------ Source data ------

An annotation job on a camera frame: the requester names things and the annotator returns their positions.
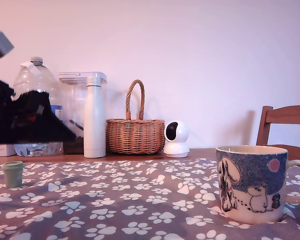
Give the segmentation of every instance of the green container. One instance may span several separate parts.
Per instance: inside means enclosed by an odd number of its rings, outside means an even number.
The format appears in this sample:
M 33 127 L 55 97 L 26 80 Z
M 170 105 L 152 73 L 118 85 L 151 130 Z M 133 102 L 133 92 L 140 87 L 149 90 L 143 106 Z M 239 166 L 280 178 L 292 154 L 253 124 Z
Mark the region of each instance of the green container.
M 22 185 L 23 168 L 24 163 L 22 161 L 10 161 L 3 164 L 5 186 L 8 189 L 18 188 Z

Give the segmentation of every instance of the white camera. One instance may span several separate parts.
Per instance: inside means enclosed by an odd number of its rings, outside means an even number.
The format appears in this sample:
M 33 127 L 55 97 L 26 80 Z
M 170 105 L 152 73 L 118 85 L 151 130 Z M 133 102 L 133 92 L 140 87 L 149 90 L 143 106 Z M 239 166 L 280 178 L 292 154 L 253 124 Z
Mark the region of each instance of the white camera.
M 189 136 L 187 125 L 181 121 L 171 121 L 164 129 L 165 139 L 168 141 L 163 152 L 169 158 L 185 158 L 189 147 L 186 140 Z

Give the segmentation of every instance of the mug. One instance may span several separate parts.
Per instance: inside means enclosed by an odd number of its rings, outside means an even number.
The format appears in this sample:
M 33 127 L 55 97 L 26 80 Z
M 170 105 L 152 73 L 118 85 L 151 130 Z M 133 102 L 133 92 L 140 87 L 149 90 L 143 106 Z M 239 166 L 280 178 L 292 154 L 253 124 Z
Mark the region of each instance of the mug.
M 223 214 L 247 224 L 277 222 L 285 203 L 300 203 L 286 194 L 288 151 L 273 146 L 222 146 L 216 149 L 219 196 Z

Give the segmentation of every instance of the grey tablecloth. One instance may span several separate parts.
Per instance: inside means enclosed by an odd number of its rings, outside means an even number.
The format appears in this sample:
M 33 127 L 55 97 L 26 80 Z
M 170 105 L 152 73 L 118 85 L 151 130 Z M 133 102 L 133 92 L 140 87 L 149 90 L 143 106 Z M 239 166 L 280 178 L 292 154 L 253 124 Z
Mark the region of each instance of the grey tablecloth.
M 300 240 L 300 204 L 281 222 L 226 218 L 214 159 L 32 163 L 15 189 L 1 166 L 0 239 Z M 300 168 L 288 176 L 300 195 Z

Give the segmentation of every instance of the label on bottle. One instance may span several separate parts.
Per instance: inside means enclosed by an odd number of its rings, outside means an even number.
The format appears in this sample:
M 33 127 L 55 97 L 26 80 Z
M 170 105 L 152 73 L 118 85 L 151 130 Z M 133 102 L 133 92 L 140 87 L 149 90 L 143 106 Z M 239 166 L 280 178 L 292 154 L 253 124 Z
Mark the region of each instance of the label on bottle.
M 41 71 L 30 61 L 26 61 L 20 65 L 29 69 L 29 71 L 35 76 L 39 76 L 41 74 Z
M 51 105 L 51 110 L 54 113 L 54 115 L 62 121 L 62 106 L 60 105 Z

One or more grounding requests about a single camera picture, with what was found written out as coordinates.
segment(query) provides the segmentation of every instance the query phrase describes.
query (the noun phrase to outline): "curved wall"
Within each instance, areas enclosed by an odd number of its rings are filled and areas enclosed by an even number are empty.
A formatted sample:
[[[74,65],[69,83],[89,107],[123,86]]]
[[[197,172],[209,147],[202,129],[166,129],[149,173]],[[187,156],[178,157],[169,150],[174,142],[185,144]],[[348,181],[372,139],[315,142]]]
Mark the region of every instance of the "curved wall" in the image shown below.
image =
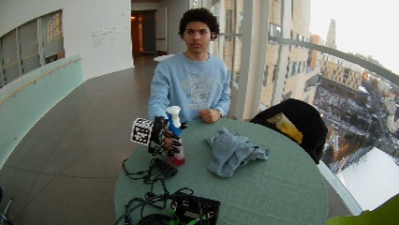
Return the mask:
[[[62,9],[65,57],[80,54],[85,80],[133,67],[130,0],[2,0],[0,6],[0,37]]]

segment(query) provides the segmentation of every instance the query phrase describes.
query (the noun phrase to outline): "hand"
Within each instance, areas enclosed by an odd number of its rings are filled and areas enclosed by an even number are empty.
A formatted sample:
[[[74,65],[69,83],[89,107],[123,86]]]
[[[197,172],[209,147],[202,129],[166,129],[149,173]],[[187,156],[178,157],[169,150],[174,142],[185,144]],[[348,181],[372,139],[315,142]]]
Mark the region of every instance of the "hand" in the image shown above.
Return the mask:
[[[198,116],[201,117],[201,119],[205,123],[211,124],[219,120],[219,118],[222,117],[222,114],[218,110],[205,109],[205,110],[199,111]]]

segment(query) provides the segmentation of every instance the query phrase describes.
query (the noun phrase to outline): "crumpled fabric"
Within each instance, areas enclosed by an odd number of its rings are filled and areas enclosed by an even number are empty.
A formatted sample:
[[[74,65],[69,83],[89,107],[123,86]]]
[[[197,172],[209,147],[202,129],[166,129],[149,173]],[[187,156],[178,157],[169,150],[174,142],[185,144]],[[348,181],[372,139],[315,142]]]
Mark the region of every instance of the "crumpled fabric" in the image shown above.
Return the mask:
[[[268,159],[268,149],[251,143],[239,133],[230,134],[225,127],[217,130],[214,137],[207,138],[207,142],[213,153],[209,170],[219,177],[231,177],[234,170],[250,160]]]

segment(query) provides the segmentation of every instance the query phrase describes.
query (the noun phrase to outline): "gray floor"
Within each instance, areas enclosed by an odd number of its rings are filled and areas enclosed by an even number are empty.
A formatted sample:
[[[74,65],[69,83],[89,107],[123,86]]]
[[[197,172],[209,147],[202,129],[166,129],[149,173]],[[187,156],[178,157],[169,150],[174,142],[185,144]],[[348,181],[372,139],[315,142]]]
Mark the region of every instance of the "gray floor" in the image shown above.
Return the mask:
[[[0,171],[9,219],[17,225],[113,224],[121,162],[135,145],[130,123],[147,118],[151,57],[133,69],[84,82],[49,110]],[[348,215],[328,185],[328,216]]]

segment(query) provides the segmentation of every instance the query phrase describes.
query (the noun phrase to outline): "round table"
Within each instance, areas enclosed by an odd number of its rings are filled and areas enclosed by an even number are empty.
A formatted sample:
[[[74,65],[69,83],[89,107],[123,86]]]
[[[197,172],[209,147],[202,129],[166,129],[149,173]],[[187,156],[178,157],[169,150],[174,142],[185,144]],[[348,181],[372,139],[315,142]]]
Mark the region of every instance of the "round table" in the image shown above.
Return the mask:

------

> [Work instruction] Take every record and copy it word for word, dropping the pictures.

> [Response to the task]
An annotation job on a camera frame: the requester names things and the annotator returns their positions.
Give the segmentation of every instance of the green container. One instance may span several separate parts.
Per instance: inside means enclosed by an odd number of its rings, outside means an even number.
The format appears in this sample:
M 33 127 L 55 97 L 26 80 Z
M 170 105 L 152 73 L 118 85 L 151 130 Z M 133 102 L 133 92 L 140 87 L 149 90 L 143 106 Z M 239 166 L 280 178 L 292 154 L 253 124 Z
Mark the region of each instance of the green container.
M 22 185 L 23 168 L 24 163 L 22 161 L 10 161 L 3 164 L 5 186 L 8 189 L 18 188 Z

Give the segmentation of every instance of the white camera. One instance may span several separate parts.
Per instance: inside means enclosed by an odd number of its rings, outside means an even number.
The format appears in this sample:
M 33 127 L 55 97 L 26 80 Z
M 170 105 L 152 73 L 118 85 L 151 130 Z M 133 102 L 133 92 L 140 87 L 149 90 L 143 106 Z M 239 166 L 280 178 L 292 154 L 253 124 Z
Mark the region of each instance of the white camera.
M 189 136 L 187 125 L 181 121 L 171 121 L 164 129 L 165 139 L 168 141 L 163 152 L 169 158 L 185 158 L 189 147 L 186 140 Z

Give the segmentation of every instance of the mug. One instance may span several separate parts.
Per instance: inside means enclosed by an odd number of its rings, outside means an even number.
The format appears in this sample:
M 33 127 L 55 97 L 26 80 Z
M 170 105 L 152 73 L 118 85 L 151 130 Z M 133 102 L 133 92 L 140 87 L 149 90 L 143 106 Z M 239 166 L 280 178 L 292 154 L 253 124 Z
Mark the region of each instance of the mug.
M 223 214 L 247 224 L 277 222 L 285 203 L 300 203 L 286 194 L 288 151 L 273 146 L 222 146 L 216 149 L 219 196 Z

Give the segmentation of every instance of the grey tablecloth. One instance may span several separate parts.
Per instance: inside means enclosed by an odd number of its rings, outside means an even number.
The format appears in this sample:
M 33 127 L 55 97 L 26 80 Z
M 170 105 L 152 73 L 118 85 L 151 130 Z M 133 102 L 133 92 L 140 87 L 149 90 L 143 106 Z M 239 166 L 280 178 L 292 154 L 253 124 Z
Mark the region of each instance of the grey tablecloth.
M 300 240 L 300 204 L 281 222 L 226 218 L 214 159 L 32 163 L 15 189 L 1 166 L 0 239 Z M 300 168 L 288 176 L 300 195 Z

Give the segmentation of every instance of the label on bottle. One instance may span several separate parts.
Per instance: inside means enclosed by an odd number of its rings, outside means an even number.
The format appears in this sample:
M 33 127 L 55 97 L 26 80 Z
M 170 105 L 152 73 L 118 85 L 151 130 Z M 133 102 L 133 92 L 140 87 L 149 90 L 143 106 Z M 239 166 L 280 178 L 292 154 L 253 124 Z
Mark the region of each instance of the label on bottle.
M 41 71 L 30 61 L 26 61 L 20 65 L 29 69 L 29 71 L 35 76 L 39 76 L 41 74 Z
M 51 105 L 51 110 L 54 113 L 54 115 L 62 121 L 62 106 L 60 105 Z

One or more grounding requests about a single camera picture, with what was found written out as coordinates.
segment(query) provides the segmentation of every instance the query phrase describes.
query (the noun phrase to outline): "curved wall"
Within each instance, areas enclosed by an odd number of its rings are filled and areas enclosed by an even number are empty.
A formatted sample:
[[[74,65],[69,83],[89,107],[123,86]]]
[[[197,172],[209,147],[202,129],[166,129],[149,173]],[[187,156],[178,157],[169,150],[174,142],[185,144]],[[348,181],[372,139],[315,142]]]
Mark the region of every instance of the "curved wall" in the image shown below.
image =
Return the mask:
[[[62,9],[65,57],[80,54],[85,80],[133,67],[130,0],[2,0],[0,6],[0,37]]]

segment(query) provides the segmentation of every instance the query phrase describes.
query (the noun phrase to outline): "hand"
Within each instance, areas enclosed by an odd number of its rings are filled and areas enclosed by an even number are empty.
A formatted sample:
[[[74,65],[69,83],[89,107],[123,86]]]
[[[197,172],[209,147],[202,129],[166,129],[149,173]],[[187,156],[178,157],[169,150],[174,142],[185,144]],[[348,181],[372,139],[315,142]]]
Mark the region of every instance of the "hand" in the image shown above.
Return the mask:
[[[198,116],[201,117],[201,119],[205,123],[211,124],[219,120],[219,118],[222,117],[222,114],[218,110],[205,109],[205,110],[199,111]]]

segment(query) provides the segmentation of every instance the query phrase describes.
query (the noun phrase to outline): "crumpled fabric"
Within each instance, areas enclosed by an odd number of its rings are filled and areas enclosed by an even number are empty.
A formatted sample:
[[[74,65],[69,83],[89,107],[123,86]]]
[[[197,172],[209,147],[202,129],[166,129],[149,173]],[[187,156],[178,157],[169,150],[174,142],[185,144]],[[348,181],[372,139],[315,142]]]
Mark the region of every instance of the "crumpled fabric" in the image shown above.
Return the mask:
[[[268,159],[268,149],[251,143],[239,133],[230,134],[225,127],[217,130],[214,137],[207,138],[207,142],[213,153],[209,170],[219,177],[231,177],[234,170],[250,160]]]

segment(query) provides the segmentation of every instance the query phrase describes.
query (the noun phrase to outline): "gray floor"
Within each instance, areas enclosed by an odd number of its rings are filled and areas enclosed by an even number are empty.
A formatted sample:
[[[74,65],[69,83],[89,107],[123,86]]]
[[[197,172],[209,147],[202,129],[166,129],[149,173]],[[187,156],[178,157],[169,150],[174,142],[185,144]],[[348,181],[372,139],[315,142]]]
Mark the region of every instance of the "gray floor" in the image shown above.
Return the mask:
[[[0,171],[9,219],[17,225],[113,224],[121,162],[135,145],[130,123],[147,118],[151,57],[133,69],[84,82],[49,110]],[[348,215],[328,185],[328,216]]]

segment(query) provides the segmentation of every instance the query phrase describes.
query (the noun phrase to outline): "round table"
Within each instance, areas enclosed by an odd number of its rings are filled and areas enclosed by an even number are empty.
A formatted sample:
[[[74,65],[69,83],[89,107],[123,86]]]
[[[197,172],[209,147],[202,129],[166,129],[149,173]],[[187,156],[178,157],[169,150],[174,142],[185,144]],[[348,181],[372,139],[315,142]]]
Mark the region of every instance of the "round table" in the image shown above.
Return the mask:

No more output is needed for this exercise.